I have based my design from here: https://www.pcbway.com/blog/technology/DC_to_DC_Boost_Converter_using_UC3843.html

UC3842 Datasheet: https://www.mouser.com/datasheet/2/149/uc3843-309322.pdf

The problem is the output (15.7 V) is just below the input voltage (16 V), only change by the diode drop (0.3V). The out pin of the IC also do not have any pulse.

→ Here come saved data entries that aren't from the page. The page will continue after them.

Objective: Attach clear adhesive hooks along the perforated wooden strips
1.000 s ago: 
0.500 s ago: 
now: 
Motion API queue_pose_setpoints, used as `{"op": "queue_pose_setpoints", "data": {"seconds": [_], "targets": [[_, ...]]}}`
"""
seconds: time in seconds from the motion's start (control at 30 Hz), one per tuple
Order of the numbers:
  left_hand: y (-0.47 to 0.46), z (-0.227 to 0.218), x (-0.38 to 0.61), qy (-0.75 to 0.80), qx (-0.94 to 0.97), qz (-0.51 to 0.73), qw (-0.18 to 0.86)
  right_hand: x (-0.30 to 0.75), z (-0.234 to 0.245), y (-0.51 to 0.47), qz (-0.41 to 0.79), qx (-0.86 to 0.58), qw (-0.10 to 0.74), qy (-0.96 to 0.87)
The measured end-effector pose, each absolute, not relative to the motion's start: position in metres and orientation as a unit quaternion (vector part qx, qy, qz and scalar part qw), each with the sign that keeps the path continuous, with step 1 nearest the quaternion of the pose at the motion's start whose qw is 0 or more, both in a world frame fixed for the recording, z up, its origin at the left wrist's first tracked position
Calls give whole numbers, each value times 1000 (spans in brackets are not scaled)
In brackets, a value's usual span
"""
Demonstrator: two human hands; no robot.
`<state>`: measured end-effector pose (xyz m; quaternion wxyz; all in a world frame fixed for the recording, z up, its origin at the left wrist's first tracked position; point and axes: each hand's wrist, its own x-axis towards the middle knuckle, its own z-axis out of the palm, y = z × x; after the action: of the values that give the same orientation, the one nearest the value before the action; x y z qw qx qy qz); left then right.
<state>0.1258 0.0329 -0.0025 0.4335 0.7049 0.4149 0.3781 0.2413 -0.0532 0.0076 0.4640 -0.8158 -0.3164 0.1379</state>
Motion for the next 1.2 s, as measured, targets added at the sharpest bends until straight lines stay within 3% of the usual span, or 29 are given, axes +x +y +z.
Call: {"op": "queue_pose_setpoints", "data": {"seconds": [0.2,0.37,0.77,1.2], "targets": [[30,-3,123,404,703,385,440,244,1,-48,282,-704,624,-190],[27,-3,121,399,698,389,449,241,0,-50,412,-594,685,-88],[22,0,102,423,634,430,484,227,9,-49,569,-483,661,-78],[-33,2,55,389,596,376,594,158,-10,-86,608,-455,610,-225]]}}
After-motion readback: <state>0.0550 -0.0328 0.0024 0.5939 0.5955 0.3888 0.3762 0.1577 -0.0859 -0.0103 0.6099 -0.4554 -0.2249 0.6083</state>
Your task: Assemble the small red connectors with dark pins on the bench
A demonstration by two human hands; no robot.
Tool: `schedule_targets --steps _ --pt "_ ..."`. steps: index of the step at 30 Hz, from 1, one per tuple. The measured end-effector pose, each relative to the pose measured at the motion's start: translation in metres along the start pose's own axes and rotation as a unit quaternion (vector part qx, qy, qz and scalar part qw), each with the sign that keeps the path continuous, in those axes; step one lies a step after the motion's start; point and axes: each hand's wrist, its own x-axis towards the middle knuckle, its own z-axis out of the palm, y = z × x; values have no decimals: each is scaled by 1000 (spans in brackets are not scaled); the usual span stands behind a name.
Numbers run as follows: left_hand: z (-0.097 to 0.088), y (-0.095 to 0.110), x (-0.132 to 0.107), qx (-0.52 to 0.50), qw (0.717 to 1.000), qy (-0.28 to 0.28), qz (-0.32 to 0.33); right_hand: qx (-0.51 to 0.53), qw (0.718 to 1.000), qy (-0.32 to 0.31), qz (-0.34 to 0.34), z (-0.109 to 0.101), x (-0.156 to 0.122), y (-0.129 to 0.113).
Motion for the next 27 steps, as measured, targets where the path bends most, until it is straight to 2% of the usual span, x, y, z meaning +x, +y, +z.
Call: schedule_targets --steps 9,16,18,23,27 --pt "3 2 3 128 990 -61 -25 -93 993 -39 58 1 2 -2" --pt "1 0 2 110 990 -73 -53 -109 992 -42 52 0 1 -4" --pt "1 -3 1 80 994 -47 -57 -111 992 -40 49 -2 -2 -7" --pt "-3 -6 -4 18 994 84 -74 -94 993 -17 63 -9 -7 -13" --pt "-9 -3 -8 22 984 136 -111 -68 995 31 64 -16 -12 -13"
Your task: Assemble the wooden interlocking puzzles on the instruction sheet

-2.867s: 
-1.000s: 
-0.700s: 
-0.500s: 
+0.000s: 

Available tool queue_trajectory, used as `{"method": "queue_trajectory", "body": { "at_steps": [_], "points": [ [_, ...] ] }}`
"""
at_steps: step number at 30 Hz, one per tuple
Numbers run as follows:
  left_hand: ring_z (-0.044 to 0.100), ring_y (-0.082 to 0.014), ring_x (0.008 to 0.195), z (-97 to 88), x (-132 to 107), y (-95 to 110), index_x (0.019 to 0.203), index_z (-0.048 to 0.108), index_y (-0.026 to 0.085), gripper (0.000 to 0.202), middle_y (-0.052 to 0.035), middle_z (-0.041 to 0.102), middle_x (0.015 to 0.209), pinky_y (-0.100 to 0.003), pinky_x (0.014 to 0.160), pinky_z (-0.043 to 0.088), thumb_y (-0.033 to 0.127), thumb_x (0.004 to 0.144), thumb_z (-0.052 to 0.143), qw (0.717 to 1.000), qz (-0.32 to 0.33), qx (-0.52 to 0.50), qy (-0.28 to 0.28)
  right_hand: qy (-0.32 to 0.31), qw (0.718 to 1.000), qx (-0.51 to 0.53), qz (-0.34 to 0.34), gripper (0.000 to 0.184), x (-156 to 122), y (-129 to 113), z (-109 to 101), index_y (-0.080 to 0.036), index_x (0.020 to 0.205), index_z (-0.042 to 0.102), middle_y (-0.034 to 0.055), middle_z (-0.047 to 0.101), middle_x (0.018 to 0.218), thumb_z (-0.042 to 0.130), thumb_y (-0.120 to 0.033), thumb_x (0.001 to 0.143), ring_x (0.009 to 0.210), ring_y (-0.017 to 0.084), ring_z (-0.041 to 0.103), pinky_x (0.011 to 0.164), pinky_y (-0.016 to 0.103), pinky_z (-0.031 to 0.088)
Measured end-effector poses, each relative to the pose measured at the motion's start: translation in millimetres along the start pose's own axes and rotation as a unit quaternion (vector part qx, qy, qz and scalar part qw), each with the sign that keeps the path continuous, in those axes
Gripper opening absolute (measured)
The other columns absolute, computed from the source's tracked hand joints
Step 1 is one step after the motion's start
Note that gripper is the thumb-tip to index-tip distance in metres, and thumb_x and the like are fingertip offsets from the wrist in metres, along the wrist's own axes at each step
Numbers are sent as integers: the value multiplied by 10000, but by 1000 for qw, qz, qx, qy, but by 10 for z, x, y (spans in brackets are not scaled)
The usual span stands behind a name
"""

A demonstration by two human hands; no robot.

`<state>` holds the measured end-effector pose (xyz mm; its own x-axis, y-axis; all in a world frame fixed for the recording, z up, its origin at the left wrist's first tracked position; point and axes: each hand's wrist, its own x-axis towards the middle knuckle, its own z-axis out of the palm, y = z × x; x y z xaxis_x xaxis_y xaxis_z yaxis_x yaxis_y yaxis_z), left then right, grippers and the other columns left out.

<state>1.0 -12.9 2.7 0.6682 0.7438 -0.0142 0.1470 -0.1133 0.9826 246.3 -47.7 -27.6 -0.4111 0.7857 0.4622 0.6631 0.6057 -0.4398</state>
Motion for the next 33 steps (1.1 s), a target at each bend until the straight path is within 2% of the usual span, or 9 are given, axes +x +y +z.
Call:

This is my first time doing analog stuff but I know the basic operation of a boost converter. I don't understand exactly how the chip works. I keep it at 16 V as it is the UVLO on. My goal is to have the output be greater than the input (16 V) and my life is complete. I have checked: every connection, values and no shorts, voltage coming to the IC, etc... My components are limited only to what I salvaged, that's why I have different values. But I have 10 UC3842 I bought online.

What do you think is the problem?

Is the shunt resistor in series with MOSFET too high? Is the MOSFET model incompatible? Is the capacitance critical at Isense pin? Are these UC3842 chips dead? (I've swapped them, same results) I was surprised there is a shunt in the high-current MOSFET (efficiency?), does it need to be high power resistor like I used? Is the board type inappropriate for my application?

Bonus question: Do current mode controlers do calculus? They seem to react with slope of current vs time from what I've read. Can't understand it tho.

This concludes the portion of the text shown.